Distemper should be considered in the diagnosis of any febrile condition in dogs with multisystemic manifestations. Characteristic signs sometimes do not appear until late in the disease, and the clinical picture may be modified by concurrent parasitism and numerous viral or bacterial infections. A febrile catarrhal illness with neurologic sequelae justifies a clinical diagnosis of distemper.

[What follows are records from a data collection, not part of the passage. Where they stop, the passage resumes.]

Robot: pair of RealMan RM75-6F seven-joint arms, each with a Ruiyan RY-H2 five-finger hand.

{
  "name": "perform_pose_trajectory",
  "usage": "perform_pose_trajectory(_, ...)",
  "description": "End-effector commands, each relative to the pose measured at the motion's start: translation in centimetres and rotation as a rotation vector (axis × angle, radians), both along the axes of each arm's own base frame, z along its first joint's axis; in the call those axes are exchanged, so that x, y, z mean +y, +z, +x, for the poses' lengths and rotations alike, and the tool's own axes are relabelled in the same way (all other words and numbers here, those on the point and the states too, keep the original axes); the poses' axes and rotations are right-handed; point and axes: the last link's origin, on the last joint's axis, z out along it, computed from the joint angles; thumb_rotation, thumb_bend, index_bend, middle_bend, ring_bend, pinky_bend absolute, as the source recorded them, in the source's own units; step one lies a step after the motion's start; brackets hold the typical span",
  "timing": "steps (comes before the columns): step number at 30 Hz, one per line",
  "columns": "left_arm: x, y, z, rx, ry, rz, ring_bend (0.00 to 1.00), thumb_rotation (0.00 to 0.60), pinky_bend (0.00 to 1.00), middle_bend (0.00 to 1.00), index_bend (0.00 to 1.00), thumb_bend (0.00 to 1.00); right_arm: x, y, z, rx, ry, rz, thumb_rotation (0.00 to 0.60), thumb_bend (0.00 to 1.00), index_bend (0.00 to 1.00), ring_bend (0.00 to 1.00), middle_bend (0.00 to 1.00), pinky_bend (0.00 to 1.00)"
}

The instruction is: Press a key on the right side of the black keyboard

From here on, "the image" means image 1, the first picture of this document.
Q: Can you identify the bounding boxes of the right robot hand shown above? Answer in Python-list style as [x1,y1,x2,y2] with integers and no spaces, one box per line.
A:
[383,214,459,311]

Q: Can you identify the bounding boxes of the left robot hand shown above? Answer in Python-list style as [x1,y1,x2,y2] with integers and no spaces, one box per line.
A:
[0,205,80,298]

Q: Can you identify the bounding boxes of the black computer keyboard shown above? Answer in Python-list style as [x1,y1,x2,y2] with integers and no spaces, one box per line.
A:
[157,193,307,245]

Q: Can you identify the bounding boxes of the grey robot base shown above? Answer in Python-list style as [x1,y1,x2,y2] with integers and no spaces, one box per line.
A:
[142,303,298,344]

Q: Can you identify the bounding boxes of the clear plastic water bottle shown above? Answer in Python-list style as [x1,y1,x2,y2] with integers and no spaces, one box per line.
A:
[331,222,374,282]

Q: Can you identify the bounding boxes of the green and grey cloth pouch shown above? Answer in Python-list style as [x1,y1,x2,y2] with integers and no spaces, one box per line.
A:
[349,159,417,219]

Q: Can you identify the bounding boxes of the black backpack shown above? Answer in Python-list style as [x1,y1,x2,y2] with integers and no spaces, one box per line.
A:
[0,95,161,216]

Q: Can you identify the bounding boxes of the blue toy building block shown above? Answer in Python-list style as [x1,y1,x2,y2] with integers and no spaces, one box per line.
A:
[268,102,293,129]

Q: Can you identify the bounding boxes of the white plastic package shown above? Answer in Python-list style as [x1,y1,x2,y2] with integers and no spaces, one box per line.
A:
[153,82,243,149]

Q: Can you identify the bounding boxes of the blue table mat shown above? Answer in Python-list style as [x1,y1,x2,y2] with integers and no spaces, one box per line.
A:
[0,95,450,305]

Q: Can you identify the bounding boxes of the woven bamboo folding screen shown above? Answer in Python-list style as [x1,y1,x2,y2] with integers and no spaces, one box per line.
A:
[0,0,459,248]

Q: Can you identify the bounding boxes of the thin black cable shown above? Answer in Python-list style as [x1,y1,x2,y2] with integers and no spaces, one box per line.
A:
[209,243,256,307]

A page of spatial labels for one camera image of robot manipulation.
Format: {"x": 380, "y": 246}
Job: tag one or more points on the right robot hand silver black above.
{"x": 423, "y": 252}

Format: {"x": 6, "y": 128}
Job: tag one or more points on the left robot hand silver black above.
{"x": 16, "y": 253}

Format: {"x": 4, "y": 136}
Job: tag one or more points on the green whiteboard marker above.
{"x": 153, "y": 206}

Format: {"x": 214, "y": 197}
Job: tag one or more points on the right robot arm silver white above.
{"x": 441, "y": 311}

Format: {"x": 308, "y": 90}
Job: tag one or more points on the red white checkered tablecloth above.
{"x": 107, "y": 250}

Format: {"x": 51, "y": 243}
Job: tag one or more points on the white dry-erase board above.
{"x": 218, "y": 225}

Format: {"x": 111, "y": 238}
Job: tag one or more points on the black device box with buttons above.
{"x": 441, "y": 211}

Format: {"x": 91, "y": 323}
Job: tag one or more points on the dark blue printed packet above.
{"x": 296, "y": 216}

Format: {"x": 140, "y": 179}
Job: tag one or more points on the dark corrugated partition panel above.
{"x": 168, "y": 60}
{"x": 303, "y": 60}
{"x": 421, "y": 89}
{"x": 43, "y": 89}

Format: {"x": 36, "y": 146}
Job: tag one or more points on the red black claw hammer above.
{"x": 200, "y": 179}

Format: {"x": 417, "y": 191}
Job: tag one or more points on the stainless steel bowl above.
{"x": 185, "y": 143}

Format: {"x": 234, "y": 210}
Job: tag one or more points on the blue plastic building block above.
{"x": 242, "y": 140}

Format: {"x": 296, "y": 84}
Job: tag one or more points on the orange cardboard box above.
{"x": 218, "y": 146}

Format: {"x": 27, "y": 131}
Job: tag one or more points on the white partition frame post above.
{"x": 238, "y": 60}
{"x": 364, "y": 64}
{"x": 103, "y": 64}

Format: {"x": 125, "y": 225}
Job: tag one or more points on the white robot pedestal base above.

In dogs with multisystemic signs, the following can be examined by immunofluorescent assay or reverse transcriptase (RT) PCR: smears of conjunctival, tracheal, vaginal, or other epithelium; the buffy coat of the blood; urine sediment; or bone marrow aspirates. Commercially available quantitative RT-PCR can usually distinguish natural infection from vaccinal virus. A combined two-step RT-PCR to distinguish vaccinal strains from emerging wild-type strains has also been described; this assay would be of particular value in epidemiologic investigations or in outbreaks in non-canine species. Antibody titers or ELISA can be performed on CSF and compared with peripheral blood; a relatively higher level in the CSF is typical of natural infection versus vaccination. Viral antigen immunofluorescent assay (IFA) or fluorescent in situ hybridization for viral DNA can be performed on biopsies from the footpads or from the haired skin of the dorsal neck.

At necropsy, diagnosis is usually confirmed by histologic lesions, IFA, or both. These samples are often negative when the dog is showing only neurologic manifestations or when circulating antibody is present (or both), requiring that the diagnosis be made by CSF evaluation or RT-PCR as described above.